→ What you have to do: Please filter the listing for the string "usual" and copy each matching line.
:: Dataset excerpts ::
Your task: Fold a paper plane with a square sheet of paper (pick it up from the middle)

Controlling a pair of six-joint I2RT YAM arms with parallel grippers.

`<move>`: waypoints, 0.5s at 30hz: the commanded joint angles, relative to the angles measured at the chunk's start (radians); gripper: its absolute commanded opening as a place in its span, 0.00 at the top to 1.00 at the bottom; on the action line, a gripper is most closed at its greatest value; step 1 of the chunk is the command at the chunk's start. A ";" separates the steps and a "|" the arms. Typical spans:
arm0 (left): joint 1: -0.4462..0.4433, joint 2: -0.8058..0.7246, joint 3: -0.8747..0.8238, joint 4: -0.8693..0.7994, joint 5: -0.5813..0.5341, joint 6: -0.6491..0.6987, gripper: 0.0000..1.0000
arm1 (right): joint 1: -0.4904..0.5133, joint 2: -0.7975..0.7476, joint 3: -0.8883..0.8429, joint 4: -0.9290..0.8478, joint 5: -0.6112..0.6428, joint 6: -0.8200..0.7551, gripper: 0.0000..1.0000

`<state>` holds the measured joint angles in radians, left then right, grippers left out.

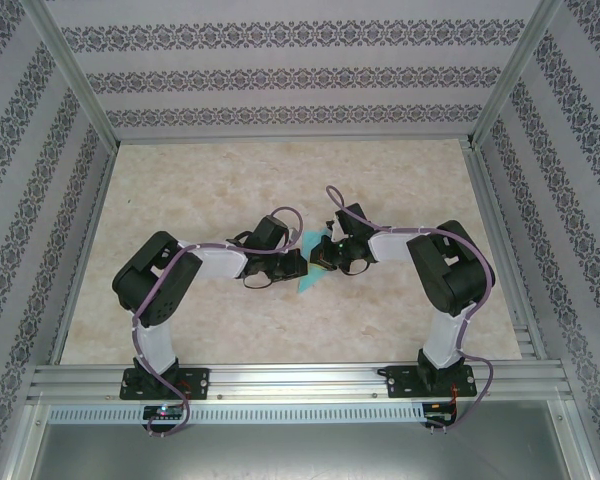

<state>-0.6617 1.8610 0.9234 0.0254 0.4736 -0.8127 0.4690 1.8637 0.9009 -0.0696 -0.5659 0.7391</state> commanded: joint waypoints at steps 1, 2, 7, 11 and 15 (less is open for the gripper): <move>-0.007 0.024 0.016 -0.063 -0.020 0.007 0.91 | -0.004 0.034 -0.039 -0.052 0.107 0.000 0.93; -0.007 0.027 0.017 -0.078 -0.026 0.010 0.91 | -0.006 0.034 -0.038 -0.052 0.106 -0.006 0.93; -0.014 0.043 0.033 -0.203 -0.067 0.056 0.92 | -0.023 0.025 -0.027 -0.035 0.095 -0.051 0.93; -0.028 0.065 0.055 -0.324 -0.124 0.124 0.93 | -0.041 0.026 -0.012 -0.009 0.059 -0.094 0.93; -0.048 0.087 0.064 -0.392 -0.171 0.172 0.94 | -0.049 0.025 -0.001 -0.013 0.047 -0.129 0.93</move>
<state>-0.6842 1.8812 1.0092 -0.1574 0.4007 -0.7151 0.4534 1.8637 0.9001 -0.0666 -0.5884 0.6720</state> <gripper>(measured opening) 0.069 0.075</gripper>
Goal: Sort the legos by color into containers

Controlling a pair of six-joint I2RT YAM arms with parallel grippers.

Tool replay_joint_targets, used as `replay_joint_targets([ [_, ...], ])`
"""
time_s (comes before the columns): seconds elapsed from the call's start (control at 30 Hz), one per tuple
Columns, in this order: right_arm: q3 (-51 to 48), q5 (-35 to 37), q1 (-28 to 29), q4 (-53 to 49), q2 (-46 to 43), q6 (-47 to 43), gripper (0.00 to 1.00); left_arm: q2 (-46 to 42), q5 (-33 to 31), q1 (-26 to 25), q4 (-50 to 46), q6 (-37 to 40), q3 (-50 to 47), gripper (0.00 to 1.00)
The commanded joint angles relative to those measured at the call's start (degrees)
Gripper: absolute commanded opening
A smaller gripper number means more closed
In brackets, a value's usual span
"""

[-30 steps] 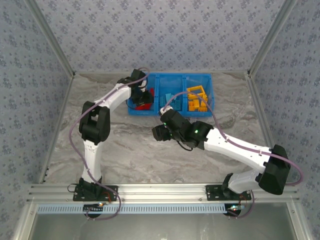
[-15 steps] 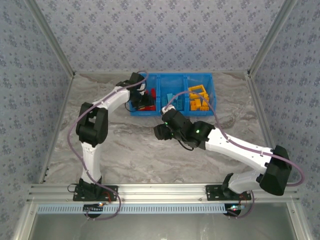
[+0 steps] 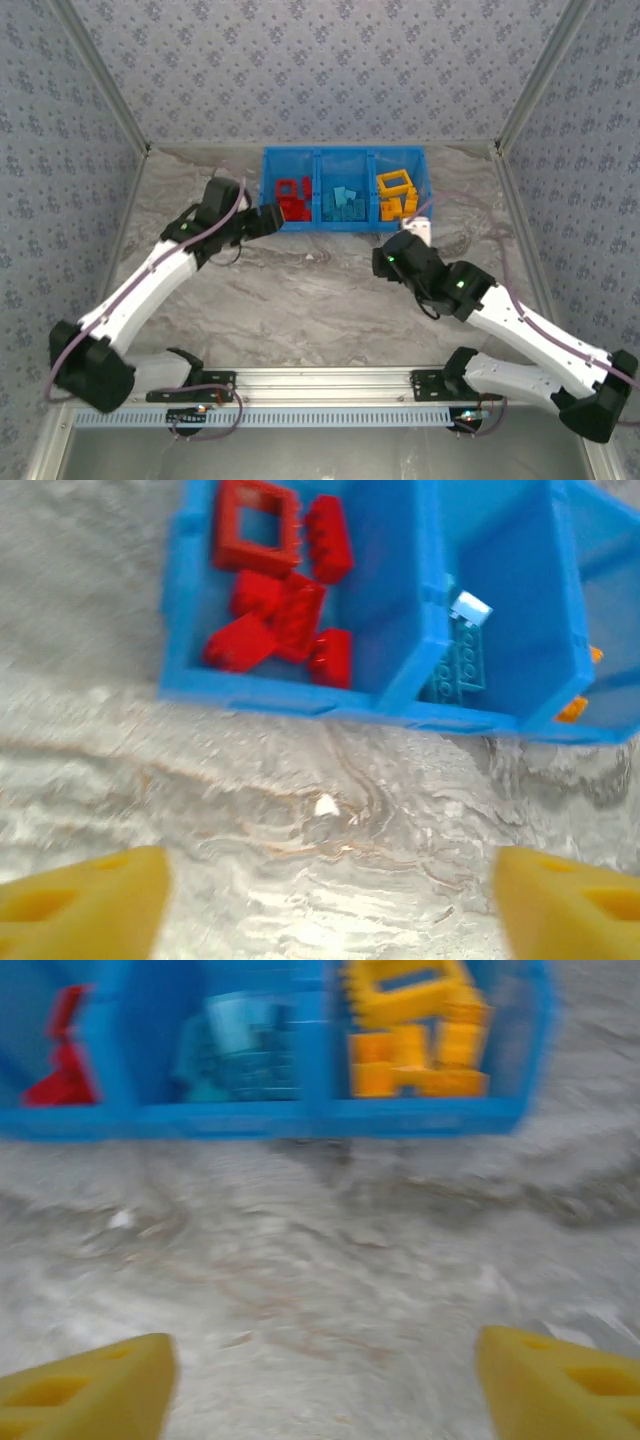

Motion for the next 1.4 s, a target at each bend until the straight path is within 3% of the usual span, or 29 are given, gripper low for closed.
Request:
replay_joint_targets([
  [0.0,-1.8,1.6,-10.7,-5.4,-2.7,3.2,1.00,-4.6,-3.6,3.8,1.8,-0.7,-6.0,0.98],
  [0.1,-5.1,-4.6,-22.6,2.6,-2.7,-0.9,1.00,-6.0,-1.8,9.1,3.0,1.5,-8.4,0.98],
  [0.17,-5.5,-4.9,-27.2,7.9,0.2,-2.7,1.00,-5.4,-4.0,10.4,2.8,2.8,-8.6,0.98],
  [0.3,-1.2,3.7,-30.8,7.1,8.4,3.5,1.00,-6.6,-12.7,10.4,1.5,-4.0,-11.3,0.98],
  [0.4,-3.2,5.1,-31.9,15.9,9.0,-0.8,1.00,-10.8,-15.7,9.8,1.8,-15.4,-17.1,0.98],
  [0.5,-7.9,14.4,-30.7,20.6,9.0,-2.7,1.00,-13.9,-25.3,6.9,-4.3,-20.8,-18.5,0.98],
  [0.67,-13.8,16.6,-30.4,26.9,9.5,-5.8,1.00,-18.0,-32.8,7.4,-1.4,-9.6,-21.3,0.98],
  [0.8,-19.5,15.4,-30.3,37.4,10.6,-11.9,1.00,-16.0,-31.7,11.4,4.3,-2.1,-24.6,0.98],
  [0.93,-17.8,12.0,-31.1,42.0,15.1,-20.1,1.00,-10.1,-31.2,12.5,16.6,8.4,-27.8,0.98],
  [1.07,-18.4,9.4,-32.3,46.8,17.3,-25.0,1.00,-2.9,-30.4,13.9,24.7,11.3,-24.9,0.98],
  [1.23,-19.7,5.2,-33.9,54.1,23.3,-29.1,1.00,4.8,-31.4,17.0,34.0,27.6,-21.5,0.98],
  [1.37,-19.3,2.3,-34.0,62.9,30.3,-33.8,1.00,11.7,-29.3,21.5,41.0,27.8,-23.6,0.98],
])
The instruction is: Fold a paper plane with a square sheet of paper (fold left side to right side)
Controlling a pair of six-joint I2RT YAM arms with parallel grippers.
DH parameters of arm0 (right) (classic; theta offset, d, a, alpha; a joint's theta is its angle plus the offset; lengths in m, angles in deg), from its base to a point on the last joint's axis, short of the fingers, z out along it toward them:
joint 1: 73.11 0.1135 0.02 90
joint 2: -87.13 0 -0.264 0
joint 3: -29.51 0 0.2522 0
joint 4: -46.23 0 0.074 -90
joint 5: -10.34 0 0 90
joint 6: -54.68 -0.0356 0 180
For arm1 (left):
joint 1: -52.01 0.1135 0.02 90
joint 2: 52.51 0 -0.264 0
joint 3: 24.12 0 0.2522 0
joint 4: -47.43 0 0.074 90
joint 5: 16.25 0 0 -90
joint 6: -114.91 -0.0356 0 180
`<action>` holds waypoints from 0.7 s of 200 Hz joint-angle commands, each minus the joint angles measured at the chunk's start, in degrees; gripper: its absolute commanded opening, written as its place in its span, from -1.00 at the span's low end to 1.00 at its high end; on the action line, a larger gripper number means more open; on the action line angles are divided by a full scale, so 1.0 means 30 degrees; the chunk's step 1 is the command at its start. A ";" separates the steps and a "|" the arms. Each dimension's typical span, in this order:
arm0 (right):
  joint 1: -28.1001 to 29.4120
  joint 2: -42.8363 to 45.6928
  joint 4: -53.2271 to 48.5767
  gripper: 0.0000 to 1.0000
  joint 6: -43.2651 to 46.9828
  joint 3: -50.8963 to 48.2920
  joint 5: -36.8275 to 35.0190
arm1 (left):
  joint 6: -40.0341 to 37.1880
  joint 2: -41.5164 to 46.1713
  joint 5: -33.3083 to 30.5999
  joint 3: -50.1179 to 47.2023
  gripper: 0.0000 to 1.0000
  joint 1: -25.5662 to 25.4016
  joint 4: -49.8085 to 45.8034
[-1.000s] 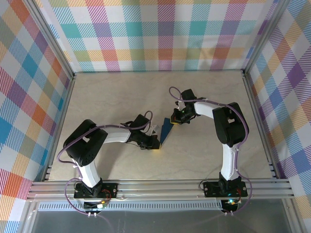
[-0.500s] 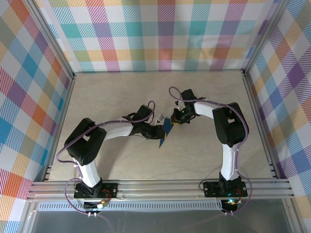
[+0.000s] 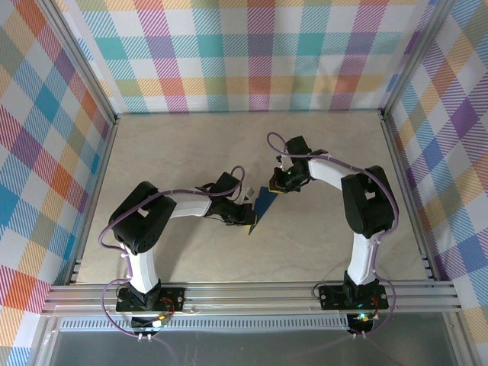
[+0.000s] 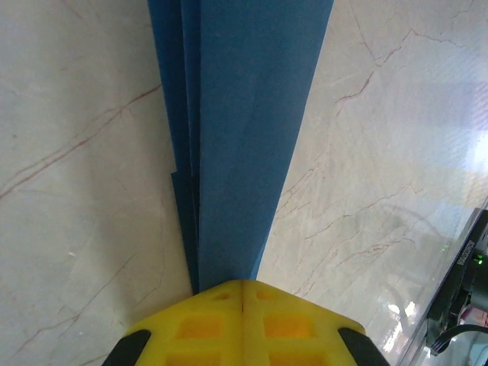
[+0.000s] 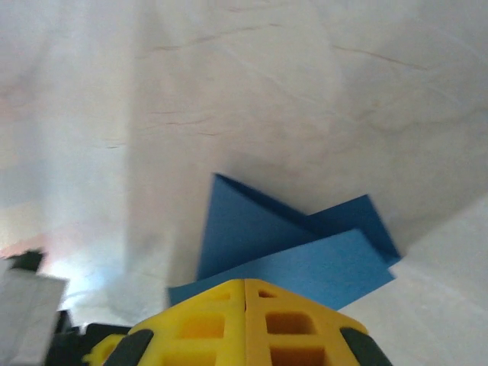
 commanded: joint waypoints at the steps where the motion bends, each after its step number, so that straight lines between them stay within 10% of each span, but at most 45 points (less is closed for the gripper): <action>1: 0.0499 0.1136 -0.0013 -1.00 0.0077 -0.0835 0.0690 | 0.0054 -0.0285 -0.1013 -0.0775 -1.00 -0.0187 -0.0535; 140: 0.2458 0.0083 0.3055 -1.00 -0.1173 -0.3724 0.1561 | -0.0081 -0.0211 -0.1695 -0.0774 -1.00 -0.0224 -0.1568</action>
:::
→ Exercise result:
In brackets, a value's usual span
Motion for the next 1.4 s, a target at each bend until the straight path is within 3% of the usual span, or 29 are given, gripper low for closed.

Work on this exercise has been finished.